Mango Learning

MOOCs, sensors, apps and games: The revolution in education innovation

  Altaf Qadri / AP - Carol Worthman, left, a professor of anthropology at Emory's Laboratory for Comparative Human Biology, helps Tibetan Buddhist monks at a classroom of an educational complex in Sarah,
India on June 7, 2012.

Massive Open Online Courses (MOOCs) have been touted by some as the breakthrough that will transform education. Top universities such as MIT, Harvard, and the University of California at Berkeley are scrambling to make their lectures available online. Gov. Jerry Brown (D-Calif.) described one such program — a trial effort between online course platform Udacity and San Jose State University — as being “about our society, our future and how we can all improve our skills, how we can exercise our imagination.”
On March 29, 2013

Brown is right, but today’s online courses are just a baby step forward on education’s path to transformation, particularly early childhood education. Khan Academy founder Salman Khan will likely be seen in the near future as the modern-day equivalent of the radio star who first appeared on television, microphone in hand.

Early education used to be delivered on a one-to-one basis. The craftsman passed down what he knew to the apprentice and parents imparted knowledge to their children. Then came the one-to-many model, with classrooms and eventually textbooks to facilitate learning via standardized lessons. The video-based learning of MOOCs is another incarnation of this one-to-many model, offering a window into the otherwise traditional classroom.

Social networking is allowing for some of the more profound changes in modern education, offering a viable many-to-many model. MOOC platforms such as Udacity, Udemy, and Open Study are beginning to use Facebook-like applications to enable students to share ideas and coach one another. These applications allow students to rank online content and discuss what they learned. Gooru provides a search engine to help find pieces of knowledge and then assemble them into comprehensive lessons. Think of it as crowdsourcing the course-creation process. The collective knowledge of millions could lead to dramatic improvements in the quality of online education while growing the volume of courses exponentially.

But all of this is still just the beginning of the education revolution. We are headed back to the one-to-one model with instruction geared towards the individual rather than the group.

Adaptive learning platforms, such as the one Knewton is developing, start by understanding a student’s strengths and weaknesses and then suggest an appropriate learning path. These keep improving their recommendation engines by keeping track of what videos students with different backgrounds and strengths watch and how they perform on tests.

There are thousands of apps that teach subjects such as history, geography, music, mathematics, and science. Adaptive technologies stand to make these standalone apps more effective and personalized. One app that I tested on the Aakash tablet is by a company with offices in the U.S. and India called Mango Learning. It teaches students math through games, which grow more challenging at each level. If the child doesn’t understand fractions the way they are taught in, say, India, the app allows the child to switch to a Chinese teaching method.

But is there a method of detecting whether a student has learned anything?

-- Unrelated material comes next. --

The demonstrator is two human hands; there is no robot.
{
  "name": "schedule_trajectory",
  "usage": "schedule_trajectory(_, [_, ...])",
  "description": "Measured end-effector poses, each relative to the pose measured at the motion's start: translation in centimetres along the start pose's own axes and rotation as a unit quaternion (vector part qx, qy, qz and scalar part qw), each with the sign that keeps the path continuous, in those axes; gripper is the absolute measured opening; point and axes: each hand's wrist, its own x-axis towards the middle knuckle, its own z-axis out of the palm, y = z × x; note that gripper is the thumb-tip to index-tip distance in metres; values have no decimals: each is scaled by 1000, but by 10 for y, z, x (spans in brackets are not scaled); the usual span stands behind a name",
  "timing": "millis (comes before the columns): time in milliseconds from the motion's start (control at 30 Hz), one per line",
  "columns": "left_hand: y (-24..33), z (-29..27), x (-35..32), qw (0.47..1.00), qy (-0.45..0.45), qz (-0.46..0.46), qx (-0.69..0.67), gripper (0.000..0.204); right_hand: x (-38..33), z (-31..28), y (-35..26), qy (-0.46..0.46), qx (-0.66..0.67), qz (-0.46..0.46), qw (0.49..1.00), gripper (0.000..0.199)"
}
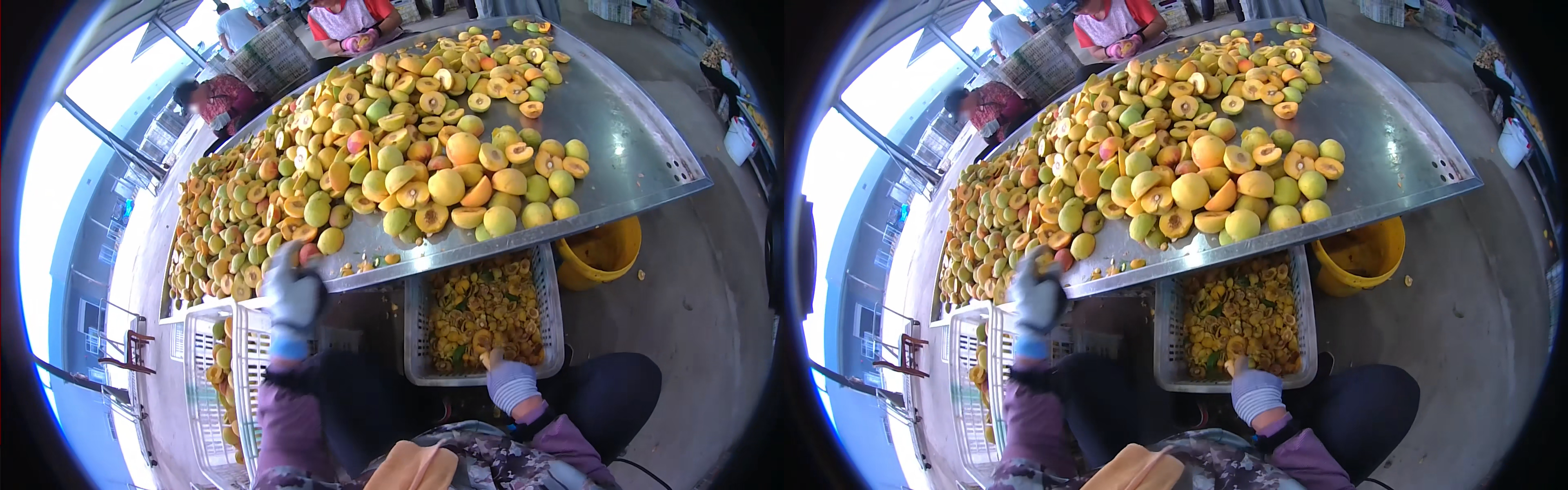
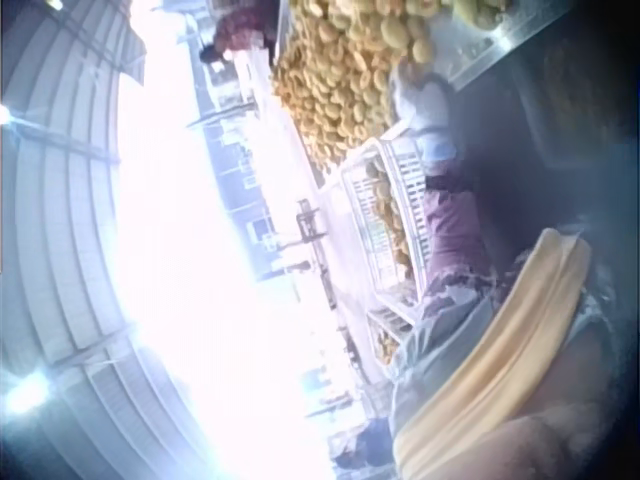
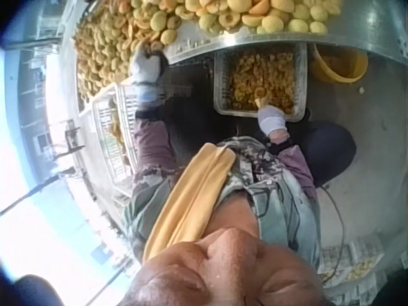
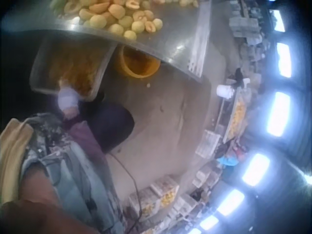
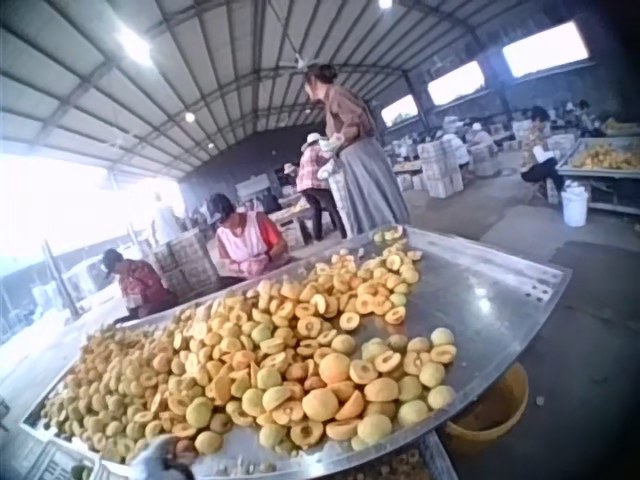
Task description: The person processes halved peaches by picking them up from a table, scooping out the pits using a tool over a waste crate, and placing the fruit into a basket.
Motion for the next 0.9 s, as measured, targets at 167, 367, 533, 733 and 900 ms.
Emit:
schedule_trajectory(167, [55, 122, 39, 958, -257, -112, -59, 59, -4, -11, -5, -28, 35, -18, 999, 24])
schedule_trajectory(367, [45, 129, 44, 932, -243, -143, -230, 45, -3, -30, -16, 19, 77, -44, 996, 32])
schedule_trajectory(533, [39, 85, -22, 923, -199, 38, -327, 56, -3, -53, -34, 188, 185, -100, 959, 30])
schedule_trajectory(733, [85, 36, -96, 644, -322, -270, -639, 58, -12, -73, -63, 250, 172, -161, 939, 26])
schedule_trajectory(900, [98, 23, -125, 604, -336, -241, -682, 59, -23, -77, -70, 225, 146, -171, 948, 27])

Quizzes and tests are imperfect measures. Enter, sensor-based technology, which could detect the interest, learning, and emotion of the student.

For example, NeuroSky markets a headset called MindWave that the company says measures brainwave signals and transmits them via Bluetooth to a mobile device. The $99 device, according to the company, detects the attention level of students as they learn mathematics, science, or any other pattern-recognition disciplines. Affectiva is developing a biosensor bracelet called Q Sensor to measure electrodermal activity, which changes based on one’s emotional state. Ideally, the sensor would detect when a student is anxious, bored or excited.

Now, imagine the digital tutor of the future. If a child likes reading books, it teaches mathematics and science in a traditional way. If that doesn’t work, the tutor tries videos. If that’s too boring, it switches to games or puzzles. The digital tutor takes the student into holographic simulations to teach history, culture, and geography. It teaches art and music through collaboration. The tutor, via sensor data, knows what the child has learned and the time of day when he or she learns the most. It asks experts from all around the world the questions it can’t answer. It tells the parents how the child is doing whenever they want to know. It becomes the child’s trusted guide — a teacher tailor-made to fit them.